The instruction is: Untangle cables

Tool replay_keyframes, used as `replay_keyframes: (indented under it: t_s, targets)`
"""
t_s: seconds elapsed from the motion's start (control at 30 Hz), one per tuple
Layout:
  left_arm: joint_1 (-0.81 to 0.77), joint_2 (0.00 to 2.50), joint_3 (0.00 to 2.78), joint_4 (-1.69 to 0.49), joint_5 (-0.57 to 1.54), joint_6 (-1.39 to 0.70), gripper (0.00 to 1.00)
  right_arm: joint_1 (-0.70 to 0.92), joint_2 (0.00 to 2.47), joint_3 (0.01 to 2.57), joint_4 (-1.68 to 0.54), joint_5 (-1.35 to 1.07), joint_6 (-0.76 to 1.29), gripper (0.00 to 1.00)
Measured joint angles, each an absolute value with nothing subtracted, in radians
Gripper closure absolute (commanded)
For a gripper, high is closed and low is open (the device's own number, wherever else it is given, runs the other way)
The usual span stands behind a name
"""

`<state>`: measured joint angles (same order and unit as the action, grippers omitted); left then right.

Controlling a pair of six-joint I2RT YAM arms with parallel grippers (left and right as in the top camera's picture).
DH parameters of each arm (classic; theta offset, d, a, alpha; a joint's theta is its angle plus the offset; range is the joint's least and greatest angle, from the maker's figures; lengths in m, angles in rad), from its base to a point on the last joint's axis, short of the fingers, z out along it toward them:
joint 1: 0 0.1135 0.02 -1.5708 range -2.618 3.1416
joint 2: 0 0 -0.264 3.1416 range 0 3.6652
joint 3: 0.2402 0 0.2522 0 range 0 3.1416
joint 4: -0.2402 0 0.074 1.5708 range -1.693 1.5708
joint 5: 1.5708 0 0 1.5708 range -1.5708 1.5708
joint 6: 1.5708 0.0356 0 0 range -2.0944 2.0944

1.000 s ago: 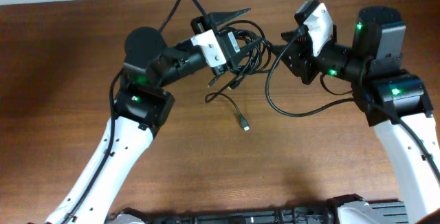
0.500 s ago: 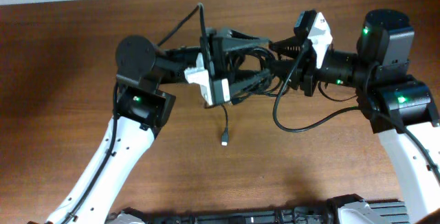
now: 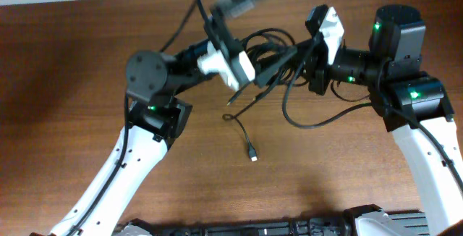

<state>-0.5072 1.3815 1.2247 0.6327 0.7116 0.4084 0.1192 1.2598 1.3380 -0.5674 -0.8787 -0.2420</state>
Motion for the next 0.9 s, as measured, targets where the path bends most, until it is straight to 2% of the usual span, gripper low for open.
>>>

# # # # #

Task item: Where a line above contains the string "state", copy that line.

Exercise output:
`<state>`: measured joint angles (same order and unit as the action, grippers omitted); left then right.
<state>-0.5072 1.3815 1.2247 0.6327 0.7116 0.4084 0.1192 1.2598 1.3380 -0.5674 -0.8787 -0.2420</state>

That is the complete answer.